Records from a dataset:
+++++
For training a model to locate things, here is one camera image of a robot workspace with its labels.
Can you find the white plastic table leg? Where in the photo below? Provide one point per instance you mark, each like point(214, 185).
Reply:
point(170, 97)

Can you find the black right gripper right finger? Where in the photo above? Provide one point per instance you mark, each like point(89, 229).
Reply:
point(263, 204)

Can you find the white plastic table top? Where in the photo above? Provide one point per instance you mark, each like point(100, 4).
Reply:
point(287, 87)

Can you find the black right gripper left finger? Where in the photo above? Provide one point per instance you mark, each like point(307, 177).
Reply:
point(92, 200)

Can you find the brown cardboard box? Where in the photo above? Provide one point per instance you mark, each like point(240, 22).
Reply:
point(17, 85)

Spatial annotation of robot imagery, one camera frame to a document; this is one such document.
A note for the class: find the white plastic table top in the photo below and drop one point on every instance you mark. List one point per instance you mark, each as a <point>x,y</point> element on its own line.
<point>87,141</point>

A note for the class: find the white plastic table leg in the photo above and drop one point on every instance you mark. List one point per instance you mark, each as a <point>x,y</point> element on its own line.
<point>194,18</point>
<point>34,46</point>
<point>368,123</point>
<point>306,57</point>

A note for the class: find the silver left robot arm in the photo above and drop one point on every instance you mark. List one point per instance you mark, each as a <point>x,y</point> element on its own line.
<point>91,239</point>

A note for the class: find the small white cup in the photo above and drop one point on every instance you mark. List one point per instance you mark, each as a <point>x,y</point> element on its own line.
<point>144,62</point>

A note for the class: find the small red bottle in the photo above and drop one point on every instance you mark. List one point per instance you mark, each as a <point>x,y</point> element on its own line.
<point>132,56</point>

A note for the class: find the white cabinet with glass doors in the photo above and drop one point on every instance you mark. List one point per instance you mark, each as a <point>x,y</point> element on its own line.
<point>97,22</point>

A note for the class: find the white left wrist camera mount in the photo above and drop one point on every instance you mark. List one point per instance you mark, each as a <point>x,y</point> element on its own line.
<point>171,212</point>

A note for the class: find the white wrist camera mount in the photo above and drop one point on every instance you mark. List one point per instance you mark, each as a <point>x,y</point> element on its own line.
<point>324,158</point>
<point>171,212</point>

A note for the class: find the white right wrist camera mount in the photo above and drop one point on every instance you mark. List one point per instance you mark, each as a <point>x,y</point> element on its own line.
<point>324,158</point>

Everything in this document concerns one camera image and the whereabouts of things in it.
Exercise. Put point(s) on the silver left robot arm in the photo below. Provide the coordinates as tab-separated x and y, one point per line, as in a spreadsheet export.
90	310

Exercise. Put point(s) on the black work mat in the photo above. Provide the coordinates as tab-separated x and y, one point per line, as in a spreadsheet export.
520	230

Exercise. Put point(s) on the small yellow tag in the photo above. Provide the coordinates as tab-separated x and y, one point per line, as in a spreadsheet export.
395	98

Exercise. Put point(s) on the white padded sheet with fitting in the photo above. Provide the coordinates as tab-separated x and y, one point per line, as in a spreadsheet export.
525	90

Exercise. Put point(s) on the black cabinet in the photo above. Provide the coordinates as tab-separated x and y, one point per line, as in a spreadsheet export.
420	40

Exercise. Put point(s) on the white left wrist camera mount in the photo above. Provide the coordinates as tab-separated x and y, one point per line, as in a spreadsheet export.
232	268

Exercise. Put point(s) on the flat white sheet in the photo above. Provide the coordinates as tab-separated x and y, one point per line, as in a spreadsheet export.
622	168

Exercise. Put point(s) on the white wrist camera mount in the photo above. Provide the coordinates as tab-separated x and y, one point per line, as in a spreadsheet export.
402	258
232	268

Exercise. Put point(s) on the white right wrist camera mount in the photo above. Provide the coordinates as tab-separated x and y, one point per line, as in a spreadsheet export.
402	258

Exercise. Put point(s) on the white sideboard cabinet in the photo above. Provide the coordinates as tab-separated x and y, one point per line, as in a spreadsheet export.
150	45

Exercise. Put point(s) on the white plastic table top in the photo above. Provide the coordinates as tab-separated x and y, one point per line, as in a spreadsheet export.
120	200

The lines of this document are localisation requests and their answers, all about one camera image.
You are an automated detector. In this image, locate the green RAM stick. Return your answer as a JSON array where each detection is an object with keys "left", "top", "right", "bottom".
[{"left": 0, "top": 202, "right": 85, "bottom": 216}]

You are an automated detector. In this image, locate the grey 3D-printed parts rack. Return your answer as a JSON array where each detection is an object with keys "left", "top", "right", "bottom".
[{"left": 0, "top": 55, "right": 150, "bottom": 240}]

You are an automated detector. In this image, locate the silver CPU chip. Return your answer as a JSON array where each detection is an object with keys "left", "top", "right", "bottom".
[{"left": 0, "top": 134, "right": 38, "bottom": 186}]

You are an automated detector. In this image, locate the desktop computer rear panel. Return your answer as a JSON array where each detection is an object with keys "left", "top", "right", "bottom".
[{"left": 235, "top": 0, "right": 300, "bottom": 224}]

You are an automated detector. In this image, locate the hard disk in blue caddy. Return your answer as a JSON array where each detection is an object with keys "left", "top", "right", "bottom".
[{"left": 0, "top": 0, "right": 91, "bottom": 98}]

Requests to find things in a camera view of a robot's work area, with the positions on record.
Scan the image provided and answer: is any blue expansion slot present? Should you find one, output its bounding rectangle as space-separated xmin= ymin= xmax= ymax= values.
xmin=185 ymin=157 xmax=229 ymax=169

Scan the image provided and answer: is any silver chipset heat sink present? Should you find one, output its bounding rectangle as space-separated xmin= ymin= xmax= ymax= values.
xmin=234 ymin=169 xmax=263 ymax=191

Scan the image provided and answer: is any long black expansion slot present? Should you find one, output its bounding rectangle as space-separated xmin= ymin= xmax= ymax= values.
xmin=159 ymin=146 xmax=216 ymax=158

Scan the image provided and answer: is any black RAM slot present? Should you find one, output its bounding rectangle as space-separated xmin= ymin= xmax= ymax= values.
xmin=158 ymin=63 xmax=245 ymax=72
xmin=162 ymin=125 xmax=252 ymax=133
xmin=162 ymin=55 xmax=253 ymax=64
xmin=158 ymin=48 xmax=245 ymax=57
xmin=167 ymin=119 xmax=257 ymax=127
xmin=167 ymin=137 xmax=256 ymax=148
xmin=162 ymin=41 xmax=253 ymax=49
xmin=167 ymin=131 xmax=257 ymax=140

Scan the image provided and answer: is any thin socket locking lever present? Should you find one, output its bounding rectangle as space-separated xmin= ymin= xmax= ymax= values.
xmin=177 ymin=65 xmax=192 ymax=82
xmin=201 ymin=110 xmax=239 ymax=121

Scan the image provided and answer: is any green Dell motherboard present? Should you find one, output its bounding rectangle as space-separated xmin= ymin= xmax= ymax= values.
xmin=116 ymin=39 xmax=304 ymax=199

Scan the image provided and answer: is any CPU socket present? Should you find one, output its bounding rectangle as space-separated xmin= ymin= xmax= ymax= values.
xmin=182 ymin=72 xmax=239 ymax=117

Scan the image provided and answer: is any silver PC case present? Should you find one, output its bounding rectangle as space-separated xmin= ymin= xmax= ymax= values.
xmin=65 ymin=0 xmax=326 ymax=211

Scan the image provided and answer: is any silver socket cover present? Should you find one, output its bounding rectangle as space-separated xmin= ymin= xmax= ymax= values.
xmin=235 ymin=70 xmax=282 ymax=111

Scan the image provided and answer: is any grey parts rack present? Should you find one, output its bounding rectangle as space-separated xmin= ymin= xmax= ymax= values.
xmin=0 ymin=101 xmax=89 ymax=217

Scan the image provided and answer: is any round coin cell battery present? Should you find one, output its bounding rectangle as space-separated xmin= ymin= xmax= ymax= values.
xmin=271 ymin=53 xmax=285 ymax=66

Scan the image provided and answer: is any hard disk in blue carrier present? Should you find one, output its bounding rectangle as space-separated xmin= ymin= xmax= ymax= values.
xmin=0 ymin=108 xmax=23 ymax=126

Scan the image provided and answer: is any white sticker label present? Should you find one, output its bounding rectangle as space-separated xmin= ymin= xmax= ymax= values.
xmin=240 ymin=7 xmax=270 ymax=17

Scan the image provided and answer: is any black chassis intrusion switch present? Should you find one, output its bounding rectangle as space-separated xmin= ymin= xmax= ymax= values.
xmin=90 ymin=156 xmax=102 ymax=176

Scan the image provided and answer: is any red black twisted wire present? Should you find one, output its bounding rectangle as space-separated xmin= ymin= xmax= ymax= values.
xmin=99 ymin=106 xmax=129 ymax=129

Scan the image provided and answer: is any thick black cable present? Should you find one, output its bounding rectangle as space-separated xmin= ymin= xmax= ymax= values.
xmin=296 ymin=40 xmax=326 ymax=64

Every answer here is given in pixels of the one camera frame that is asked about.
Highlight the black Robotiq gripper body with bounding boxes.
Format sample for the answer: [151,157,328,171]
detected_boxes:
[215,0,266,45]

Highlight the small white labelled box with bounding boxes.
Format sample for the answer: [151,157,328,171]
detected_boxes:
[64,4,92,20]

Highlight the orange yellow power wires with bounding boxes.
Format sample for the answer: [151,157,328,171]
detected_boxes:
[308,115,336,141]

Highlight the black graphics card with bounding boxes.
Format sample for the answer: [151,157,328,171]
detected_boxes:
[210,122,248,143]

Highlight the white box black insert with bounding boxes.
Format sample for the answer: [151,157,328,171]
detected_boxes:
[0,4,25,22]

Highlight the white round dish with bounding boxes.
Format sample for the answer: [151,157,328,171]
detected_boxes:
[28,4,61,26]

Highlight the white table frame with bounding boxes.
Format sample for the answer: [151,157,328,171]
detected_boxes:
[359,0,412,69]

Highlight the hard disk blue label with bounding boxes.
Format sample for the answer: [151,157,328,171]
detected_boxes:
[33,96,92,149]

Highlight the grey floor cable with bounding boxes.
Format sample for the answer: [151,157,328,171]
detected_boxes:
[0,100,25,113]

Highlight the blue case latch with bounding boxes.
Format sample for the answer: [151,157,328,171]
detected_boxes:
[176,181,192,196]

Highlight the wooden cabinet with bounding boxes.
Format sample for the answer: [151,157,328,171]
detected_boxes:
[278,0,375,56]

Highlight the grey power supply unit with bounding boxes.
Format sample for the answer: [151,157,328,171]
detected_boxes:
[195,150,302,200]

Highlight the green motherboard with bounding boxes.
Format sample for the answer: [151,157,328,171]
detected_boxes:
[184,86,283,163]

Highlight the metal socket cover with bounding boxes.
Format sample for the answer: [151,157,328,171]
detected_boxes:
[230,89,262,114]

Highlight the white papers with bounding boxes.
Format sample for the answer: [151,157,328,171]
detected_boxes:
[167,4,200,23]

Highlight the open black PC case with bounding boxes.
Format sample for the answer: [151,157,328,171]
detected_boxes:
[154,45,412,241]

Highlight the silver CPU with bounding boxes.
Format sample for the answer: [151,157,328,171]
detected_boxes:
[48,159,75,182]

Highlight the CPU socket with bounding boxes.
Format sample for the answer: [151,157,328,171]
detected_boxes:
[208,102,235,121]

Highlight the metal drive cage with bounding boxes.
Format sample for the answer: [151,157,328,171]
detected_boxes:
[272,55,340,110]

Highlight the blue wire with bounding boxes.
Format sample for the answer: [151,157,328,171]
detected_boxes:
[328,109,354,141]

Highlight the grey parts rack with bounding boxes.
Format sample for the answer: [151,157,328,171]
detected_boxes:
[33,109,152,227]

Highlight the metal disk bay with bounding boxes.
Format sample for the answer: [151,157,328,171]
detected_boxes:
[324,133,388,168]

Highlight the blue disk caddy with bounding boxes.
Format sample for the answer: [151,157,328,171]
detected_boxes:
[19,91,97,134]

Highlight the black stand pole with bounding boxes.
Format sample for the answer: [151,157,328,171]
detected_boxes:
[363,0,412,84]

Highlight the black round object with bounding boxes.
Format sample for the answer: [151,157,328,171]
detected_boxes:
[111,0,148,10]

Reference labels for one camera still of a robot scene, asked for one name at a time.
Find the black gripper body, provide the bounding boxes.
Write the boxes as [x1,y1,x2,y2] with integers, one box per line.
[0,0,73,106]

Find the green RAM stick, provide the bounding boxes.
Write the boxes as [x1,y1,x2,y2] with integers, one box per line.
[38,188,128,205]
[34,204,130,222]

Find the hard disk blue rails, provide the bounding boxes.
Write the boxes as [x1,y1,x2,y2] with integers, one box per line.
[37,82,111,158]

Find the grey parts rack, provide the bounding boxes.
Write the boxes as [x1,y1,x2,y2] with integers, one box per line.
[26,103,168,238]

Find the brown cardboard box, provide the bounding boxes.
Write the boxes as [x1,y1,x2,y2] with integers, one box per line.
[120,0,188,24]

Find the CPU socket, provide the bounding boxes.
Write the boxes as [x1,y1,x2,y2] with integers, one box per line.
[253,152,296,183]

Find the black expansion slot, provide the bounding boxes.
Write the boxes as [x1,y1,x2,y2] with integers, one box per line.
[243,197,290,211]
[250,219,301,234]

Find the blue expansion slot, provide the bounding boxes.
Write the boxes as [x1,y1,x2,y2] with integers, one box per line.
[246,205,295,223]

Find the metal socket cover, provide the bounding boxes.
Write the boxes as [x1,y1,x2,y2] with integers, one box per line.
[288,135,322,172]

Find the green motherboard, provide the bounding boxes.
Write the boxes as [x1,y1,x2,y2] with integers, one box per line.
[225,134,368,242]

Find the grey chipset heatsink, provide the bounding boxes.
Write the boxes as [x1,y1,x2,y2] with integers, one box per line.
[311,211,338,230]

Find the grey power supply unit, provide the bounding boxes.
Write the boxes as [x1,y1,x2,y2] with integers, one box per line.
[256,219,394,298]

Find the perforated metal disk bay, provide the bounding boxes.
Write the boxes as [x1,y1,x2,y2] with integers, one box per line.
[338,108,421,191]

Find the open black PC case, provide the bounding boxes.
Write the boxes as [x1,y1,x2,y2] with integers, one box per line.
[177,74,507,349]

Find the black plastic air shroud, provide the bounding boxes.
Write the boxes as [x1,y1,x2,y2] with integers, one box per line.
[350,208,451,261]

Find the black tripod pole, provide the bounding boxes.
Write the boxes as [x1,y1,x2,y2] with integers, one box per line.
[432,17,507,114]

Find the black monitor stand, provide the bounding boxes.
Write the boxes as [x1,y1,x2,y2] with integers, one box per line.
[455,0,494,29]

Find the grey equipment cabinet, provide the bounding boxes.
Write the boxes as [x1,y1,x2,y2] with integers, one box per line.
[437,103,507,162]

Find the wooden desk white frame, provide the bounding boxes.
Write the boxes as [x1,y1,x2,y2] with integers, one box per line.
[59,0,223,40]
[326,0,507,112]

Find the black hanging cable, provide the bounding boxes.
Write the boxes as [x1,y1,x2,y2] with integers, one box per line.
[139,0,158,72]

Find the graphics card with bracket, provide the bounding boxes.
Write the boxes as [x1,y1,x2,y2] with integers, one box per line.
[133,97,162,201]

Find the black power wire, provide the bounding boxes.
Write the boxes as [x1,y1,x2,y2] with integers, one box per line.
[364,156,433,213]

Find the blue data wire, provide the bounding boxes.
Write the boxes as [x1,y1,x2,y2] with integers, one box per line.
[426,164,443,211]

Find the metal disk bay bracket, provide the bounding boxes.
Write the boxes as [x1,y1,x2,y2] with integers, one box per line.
+++++
▸ EXERCISE PROMPT: Of all the entries above, repeat only the lines from the line that has "Highlight the blue disk" to the line that has "Find the green RAM", both lines included, exactly.

▸ REPLY TO THE TASK:
Highlight the blue disk caddy with bounding boxes.
Format sample for the answer: [151,157,328,171]
detected_boxes:
[19,91,97,134]

Highlight the black stand pole with bounding boxes.
Format sample for the answer: [151,157,328,171]
detected_boxes:
[363,0,412,84]

Highlight the black round object with bounding boxes.
Format sample for the answer: [151,157,328,171]
detected_boxes:
[111,0,148,10]

Reference labels for one camera still of a robot scene, asked for one name at a time.
Find the black gripper body, provide the bounding boxes.
Write the boxes as [x1,y1,x2,y2] with integers, one box per line.
[0,0,73,106]

Find the green RAM stick, provide the bounding boxes.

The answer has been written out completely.